Among the school designs in Orange, Seminole, and Pasco Counties, there were a number of common design themes. These almost invariably included a rectangular front entrance portico and a circular drive for easier locating of school buses during dismissal at the end of the school day. The library was often an open, sunken design located in the center of the complex. Commons areas were spacious, had high ceilings, yet were inviting through the use of carpeting on the floors and walls. Lockers were in colorful yellows, blues, and reds. The band room walls were fully carpeted to dampen sound. Support columns and recessed door openings were both architecturally functional and stylistic.

Kelley also stated that he had designed each school to be a fallout shelter if ever needed. (There was controversy as to whether these buildings were sturdy enough for this, no exterior windows notwithstanding. They contained no steel reinforcement in the outer cinder-block walls, and engineers doubt that they could have withstood a hurricane stronger than Category 2 or even a tornado, let alone a nuclear blast.) Kelley was awarded the contract to design the Educational Plaza schools and several others in Seminole County, as well as other schools in Florida, primarily in Pasco County.

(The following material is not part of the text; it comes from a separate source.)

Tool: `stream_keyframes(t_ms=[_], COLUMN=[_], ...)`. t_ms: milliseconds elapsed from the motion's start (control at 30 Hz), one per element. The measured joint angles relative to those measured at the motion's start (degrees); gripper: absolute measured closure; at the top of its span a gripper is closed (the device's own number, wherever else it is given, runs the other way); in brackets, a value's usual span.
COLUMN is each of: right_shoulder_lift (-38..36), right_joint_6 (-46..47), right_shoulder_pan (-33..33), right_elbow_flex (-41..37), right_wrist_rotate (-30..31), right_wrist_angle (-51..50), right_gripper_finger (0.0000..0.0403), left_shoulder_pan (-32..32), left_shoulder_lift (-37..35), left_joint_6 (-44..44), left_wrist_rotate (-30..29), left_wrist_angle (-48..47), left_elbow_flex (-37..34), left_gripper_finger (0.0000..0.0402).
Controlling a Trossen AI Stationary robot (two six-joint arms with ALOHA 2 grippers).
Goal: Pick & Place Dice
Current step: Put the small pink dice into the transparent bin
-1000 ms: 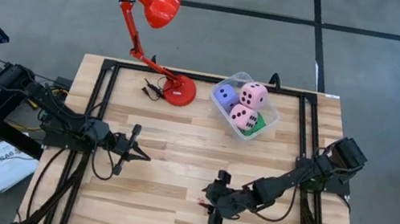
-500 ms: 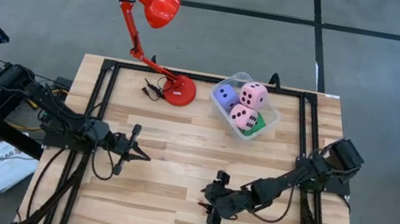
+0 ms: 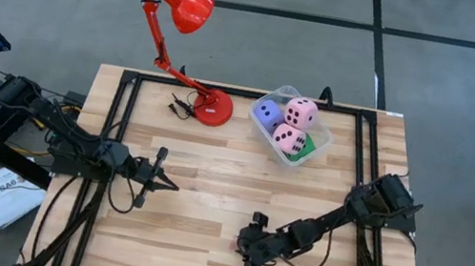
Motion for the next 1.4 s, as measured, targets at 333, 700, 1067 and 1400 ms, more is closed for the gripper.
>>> stream_keyframes(t_ms=[333,700,1067,1400], right_shoulder_lift=[-0.23,-0.4,-0.44,-0.42], right_joint_6=[0.29,0.31,0.42,-0.46], right_shoulder_pan=[-0.18,-0.29,-1.33,-2.65], right_elbow_flex=[-0.08,-0.1,-0.12,-0.12], right_wrist_rotate=[-0.22,-3.0,-3.87,-5.27], right_wrist_angle=[-0.12,-0.32,-0.37,-0.37], right_gripper_finger=[0.0204,0.0206,0.0209,0.0209], left_shoulder_pan=[-0.01,0.01,0.01,0.01], left_shoulder_lift=[-0.08,-0.08,-0.08,-0.08], left_joint_6=[0.0,0.0,0.0,0.0], left_wrist_rotate=[-0.01,0.01,0.01,0.01], left_wrist_angle=[0.36,0.35,0.35,0.35], left_elbow_flex=[0.0,0.0,0.0,0.0], left_gripper_finger=[0.0401,0.0401,0.0401,0.0401])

Within just six years, serious flaws in construction and material quality at Lake Brantley High School began to appear, and massive roof leaks appeared in many different places. Two major repair and refurbishing projects were undertaken in 1980 and 1985, but eventually the school board had had enough, and plans were unveiled in 1996 to demolish the school and rebuild it from the ground up. By 1979, Seminole County had given up on Eoghan Kelley. By 1996, five of the 15 schools he designed in Seminole County were demolished. The other 10 have been semi-gutted and re-modeled, but the exterior of Forest City Elementary School, Altamonte Elementary School, Lake Orienta Elementary School, Winter Springs Elementary School, Sabal Point Elementary School, and a private school down the street from Lake Brantley High School (Forest Lake Academy) clearly still show their Kelley School design. Only a few fragments remain of the others: the gymnasium of Lake Howell High School, and a partial addition to the original Teague Middle School. His schools in Pasco, Flagler, Volusia, Sarasota, Columbia, and Alachua Counties are still standing. It is believed that both West Orange and Apopka High Schools were victims of the Kelley School issues.

==Academics==

Advanced Placement courses available at West Orange High School are:
- AP Art 2-D Portfolio
- AP Art 3-D Portfolio
- AP Art History
- AP Biology
- AP Calculus AB
- AP Calculus BC
- AP Chemistry
- AP Comparative Government and Politics
- AP Computer Science Principles
- AP Computer Science A
- AP English Language
- AP English Literature
- AP Environmental Science
- AP European History
- AP Human Geography
- AP Macroeconomics
- AP Microeconomics
- AP Music Theory
- AP Physics 1
- AP Physics 2
- AP Physics C
- AP Psychology
- AP Research
- AP Seminar
- AP Spanish Language
- AP Spanish Literature
- AP Statistics
- AP United States History
- AP United States Government and Politics
- AP World History

==Extracurricular activities==

===Musical arts===

====Band====
West Orange High School, borrowing heavily upon a program foundation at Lakeview and a smaller program at Ocoee High School, has had a 30-year band program within Orange County.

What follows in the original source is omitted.